▸ **Data shown**
+ + +
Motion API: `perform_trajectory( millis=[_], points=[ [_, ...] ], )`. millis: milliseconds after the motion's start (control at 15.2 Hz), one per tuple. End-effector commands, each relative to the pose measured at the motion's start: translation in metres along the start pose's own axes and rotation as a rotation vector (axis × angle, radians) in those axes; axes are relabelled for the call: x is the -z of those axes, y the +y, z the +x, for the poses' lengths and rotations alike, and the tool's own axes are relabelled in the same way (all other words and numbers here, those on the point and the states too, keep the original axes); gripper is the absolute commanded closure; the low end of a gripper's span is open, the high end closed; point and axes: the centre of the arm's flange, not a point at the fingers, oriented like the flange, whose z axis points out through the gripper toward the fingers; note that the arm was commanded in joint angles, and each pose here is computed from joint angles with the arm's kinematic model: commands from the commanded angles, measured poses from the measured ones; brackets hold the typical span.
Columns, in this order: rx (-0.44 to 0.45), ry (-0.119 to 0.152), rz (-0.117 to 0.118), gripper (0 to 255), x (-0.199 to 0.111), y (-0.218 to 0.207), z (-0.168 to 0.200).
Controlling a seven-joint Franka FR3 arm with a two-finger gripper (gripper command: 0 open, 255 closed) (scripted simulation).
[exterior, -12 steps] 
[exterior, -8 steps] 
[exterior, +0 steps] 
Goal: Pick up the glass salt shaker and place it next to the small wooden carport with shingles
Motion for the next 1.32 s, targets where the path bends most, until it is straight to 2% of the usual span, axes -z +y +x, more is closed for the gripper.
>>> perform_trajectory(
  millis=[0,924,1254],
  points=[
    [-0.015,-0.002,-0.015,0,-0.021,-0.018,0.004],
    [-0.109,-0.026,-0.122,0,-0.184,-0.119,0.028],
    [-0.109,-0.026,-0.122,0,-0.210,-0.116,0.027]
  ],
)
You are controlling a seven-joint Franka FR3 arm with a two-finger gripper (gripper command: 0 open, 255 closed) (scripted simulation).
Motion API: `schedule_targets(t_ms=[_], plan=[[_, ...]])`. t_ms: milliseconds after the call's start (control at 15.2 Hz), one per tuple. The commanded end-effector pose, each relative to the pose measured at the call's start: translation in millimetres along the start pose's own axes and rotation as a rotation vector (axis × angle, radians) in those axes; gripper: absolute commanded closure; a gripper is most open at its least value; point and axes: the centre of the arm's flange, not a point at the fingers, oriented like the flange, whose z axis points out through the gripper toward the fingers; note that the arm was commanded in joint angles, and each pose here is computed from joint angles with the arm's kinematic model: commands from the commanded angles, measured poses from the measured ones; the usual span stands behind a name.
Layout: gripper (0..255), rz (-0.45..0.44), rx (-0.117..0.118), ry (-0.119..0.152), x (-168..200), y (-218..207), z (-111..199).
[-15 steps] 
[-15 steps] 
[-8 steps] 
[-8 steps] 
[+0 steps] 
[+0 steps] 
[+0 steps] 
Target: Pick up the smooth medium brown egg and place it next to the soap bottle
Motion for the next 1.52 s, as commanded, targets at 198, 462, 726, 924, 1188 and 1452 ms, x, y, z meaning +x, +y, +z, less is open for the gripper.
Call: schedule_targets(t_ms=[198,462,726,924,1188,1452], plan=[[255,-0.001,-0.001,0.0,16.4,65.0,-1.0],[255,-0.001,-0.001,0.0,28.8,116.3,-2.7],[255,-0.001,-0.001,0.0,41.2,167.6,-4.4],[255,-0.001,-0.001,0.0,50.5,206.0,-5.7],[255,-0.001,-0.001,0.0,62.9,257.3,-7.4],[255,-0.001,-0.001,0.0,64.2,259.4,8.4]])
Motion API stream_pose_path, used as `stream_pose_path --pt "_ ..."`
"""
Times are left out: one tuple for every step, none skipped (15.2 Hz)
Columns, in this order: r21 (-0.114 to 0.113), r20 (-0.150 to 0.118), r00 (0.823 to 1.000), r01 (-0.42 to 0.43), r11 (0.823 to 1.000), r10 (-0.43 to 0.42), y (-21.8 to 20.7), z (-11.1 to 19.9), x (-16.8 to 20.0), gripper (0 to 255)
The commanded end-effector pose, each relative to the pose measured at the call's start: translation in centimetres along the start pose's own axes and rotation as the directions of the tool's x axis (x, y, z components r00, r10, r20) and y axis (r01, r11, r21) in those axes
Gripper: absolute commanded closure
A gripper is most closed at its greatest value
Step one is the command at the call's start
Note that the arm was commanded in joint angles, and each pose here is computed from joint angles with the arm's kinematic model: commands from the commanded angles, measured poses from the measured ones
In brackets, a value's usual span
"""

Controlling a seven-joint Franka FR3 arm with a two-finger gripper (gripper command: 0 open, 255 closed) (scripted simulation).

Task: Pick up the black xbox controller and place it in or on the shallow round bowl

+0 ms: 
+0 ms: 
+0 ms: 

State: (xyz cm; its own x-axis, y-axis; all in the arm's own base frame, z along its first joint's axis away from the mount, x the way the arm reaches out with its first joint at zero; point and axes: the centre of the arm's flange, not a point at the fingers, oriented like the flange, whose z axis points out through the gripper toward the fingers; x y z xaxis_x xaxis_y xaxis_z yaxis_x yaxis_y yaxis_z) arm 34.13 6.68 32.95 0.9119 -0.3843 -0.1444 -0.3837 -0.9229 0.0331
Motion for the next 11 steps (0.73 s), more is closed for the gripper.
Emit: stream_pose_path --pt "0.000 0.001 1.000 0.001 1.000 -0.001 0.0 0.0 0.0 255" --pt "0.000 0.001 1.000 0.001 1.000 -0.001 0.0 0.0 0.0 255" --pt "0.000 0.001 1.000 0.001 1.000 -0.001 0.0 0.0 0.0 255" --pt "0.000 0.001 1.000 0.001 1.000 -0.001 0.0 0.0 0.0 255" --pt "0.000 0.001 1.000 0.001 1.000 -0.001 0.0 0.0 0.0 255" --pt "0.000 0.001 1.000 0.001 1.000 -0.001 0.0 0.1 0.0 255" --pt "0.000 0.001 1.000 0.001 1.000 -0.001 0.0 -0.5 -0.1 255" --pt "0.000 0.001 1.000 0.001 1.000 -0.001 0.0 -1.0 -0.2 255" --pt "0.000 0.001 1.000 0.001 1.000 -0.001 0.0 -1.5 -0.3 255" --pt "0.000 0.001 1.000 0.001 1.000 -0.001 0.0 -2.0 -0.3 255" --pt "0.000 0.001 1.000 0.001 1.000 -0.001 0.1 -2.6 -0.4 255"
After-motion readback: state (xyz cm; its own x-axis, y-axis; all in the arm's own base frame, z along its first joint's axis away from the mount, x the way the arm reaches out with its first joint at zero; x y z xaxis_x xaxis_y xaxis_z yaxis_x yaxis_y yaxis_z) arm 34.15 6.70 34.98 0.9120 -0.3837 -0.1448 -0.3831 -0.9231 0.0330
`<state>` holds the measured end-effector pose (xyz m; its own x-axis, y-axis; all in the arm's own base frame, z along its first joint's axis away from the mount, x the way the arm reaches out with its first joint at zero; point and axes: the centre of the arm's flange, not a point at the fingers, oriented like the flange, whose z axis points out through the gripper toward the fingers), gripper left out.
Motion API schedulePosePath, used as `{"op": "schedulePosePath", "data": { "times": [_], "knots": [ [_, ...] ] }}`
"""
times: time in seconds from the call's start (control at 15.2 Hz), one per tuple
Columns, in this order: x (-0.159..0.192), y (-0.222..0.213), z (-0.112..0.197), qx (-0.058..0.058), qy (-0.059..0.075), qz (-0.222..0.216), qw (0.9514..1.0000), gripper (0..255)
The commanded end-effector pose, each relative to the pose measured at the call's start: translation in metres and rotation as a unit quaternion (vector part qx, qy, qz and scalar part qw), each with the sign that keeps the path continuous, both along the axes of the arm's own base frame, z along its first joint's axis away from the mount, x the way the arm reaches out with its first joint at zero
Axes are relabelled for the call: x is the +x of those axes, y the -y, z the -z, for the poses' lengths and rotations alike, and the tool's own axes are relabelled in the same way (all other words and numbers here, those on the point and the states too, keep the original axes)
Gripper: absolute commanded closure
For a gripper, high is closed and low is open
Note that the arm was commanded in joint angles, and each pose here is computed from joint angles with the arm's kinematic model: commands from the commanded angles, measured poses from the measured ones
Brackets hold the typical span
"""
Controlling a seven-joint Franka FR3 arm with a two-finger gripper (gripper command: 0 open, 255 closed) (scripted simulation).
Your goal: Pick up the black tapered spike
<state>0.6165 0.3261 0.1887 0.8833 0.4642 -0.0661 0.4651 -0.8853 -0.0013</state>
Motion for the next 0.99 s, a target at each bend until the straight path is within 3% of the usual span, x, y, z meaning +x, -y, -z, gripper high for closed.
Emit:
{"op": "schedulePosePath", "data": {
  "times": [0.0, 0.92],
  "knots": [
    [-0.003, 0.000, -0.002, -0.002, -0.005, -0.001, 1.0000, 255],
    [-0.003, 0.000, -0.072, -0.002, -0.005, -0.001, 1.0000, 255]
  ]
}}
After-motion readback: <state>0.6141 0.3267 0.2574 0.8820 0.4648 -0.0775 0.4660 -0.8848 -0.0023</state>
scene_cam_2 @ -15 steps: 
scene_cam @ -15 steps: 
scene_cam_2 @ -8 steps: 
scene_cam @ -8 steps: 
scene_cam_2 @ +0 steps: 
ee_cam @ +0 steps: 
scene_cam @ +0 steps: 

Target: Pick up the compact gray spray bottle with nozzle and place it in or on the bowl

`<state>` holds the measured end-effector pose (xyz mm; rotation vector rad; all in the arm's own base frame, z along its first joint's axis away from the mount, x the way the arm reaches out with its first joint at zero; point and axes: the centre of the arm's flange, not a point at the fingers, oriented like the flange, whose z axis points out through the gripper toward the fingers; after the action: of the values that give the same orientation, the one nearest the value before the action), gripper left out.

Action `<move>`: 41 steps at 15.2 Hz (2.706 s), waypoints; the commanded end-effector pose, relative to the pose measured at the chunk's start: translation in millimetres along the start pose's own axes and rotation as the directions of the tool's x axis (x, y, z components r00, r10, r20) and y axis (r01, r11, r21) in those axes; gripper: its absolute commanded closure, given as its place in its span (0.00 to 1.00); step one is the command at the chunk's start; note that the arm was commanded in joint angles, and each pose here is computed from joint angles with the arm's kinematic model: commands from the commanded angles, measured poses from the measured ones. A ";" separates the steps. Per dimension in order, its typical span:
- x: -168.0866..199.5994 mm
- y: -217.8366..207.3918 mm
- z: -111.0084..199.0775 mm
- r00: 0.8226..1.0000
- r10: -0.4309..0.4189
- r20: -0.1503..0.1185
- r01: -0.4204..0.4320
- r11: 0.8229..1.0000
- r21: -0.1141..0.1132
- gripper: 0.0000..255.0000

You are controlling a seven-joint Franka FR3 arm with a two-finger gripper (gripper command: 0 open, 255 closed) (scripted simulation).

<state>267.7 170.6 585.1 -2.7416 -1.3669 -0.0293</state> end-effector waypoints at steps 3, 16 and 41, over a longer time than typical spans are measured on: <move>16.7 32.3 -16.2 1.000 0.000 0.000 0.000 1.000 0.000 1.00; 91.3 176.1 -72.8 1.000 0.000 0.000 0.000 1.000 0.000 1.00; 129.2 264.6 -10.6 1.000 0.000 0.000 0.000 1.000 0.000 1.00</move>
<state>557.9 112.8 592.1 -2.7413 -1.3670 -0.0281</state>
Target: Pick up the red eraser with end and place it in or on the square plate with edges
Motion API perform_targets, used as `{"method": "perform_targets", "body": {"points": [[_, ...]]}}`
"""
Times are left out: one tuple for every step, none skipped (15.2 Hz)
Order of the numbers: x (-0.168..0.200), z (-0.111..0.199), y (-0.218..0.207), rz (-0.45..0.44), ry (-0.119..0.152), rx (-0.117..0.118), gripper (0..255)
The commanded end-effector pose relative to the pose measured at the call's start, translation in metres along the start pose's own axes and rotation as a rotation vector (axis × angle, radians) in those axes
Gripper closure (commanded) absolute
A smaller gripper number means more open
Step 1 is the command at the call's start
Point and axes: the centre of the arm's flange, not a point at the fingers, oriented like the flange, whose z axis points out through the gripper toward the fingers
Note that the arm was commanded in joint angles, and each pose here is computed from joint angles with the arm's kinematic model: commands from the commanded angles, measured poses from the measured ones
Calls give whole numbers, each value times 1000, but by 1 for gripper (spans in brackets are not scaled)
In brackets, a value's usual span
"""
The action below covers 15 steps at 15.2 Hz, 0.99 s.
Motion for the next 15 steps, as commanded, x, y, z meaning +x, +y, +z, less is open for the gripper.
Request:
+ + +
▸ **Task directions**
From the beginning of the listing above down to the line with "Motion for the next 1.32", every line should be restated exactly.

▸ **The completed task**
Motion API: `perform_trajectory( millis=[_], points=[ [_, ...] ], )`. millis: milliseconds after the motion's start (control at 15.2 Hz), one per tuple. End-effector commands, each relative to the pose measured at the motion's start: translation in metres along the start pose's own axes and rotation as a rotation vector (axis × angle, radians) in those axes; axes are relabelled for the call: x is the -z of those axes, y the +y, z the +x, for the poses' lengths and rotations alike, and the tool's own axes are relabelled in the same way (all other words and numbers here, those on the point and the states too, keep the original axes); gripper is the absolute commanded closure; the low end of a gripper's span is open, the high end closed; point and axes: the centre of the arm's flange, not a point at the fingers, oriented like the flange, whose z axis points out through the gripper toward the fingers; note that the arm was commanded in joint angles, and each pose here is computed from joint angles with the arm's kinematic model: commands from the commanded angles, measured poses from the measured ones; brackets hold the typical span.
Columns, in this order: rx (-0.44 to 0.45), ry (-0.119 to 0.152), rz (-0.117 to 0.118), gripper (0 to 255), x (-0.199 to 0.111), y (-0.218 to 0.207), z (-0.168 to 0.200).
Controlling a seven-joint Franka FR3 arm with a two-finger gripper (gripper command: 0 open, 255 closed) (scripted simulation).
[exterior, -12 steps] 
[exterior, -8 steps] 
[exterior, +0 steps] 
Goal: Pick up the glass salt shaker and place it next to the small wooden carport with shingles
Motion for the next 1.32 s, targets where the path bends most, until it is straight to 2% of the usual span, axes -z +y +x, more is closed for the gripper.

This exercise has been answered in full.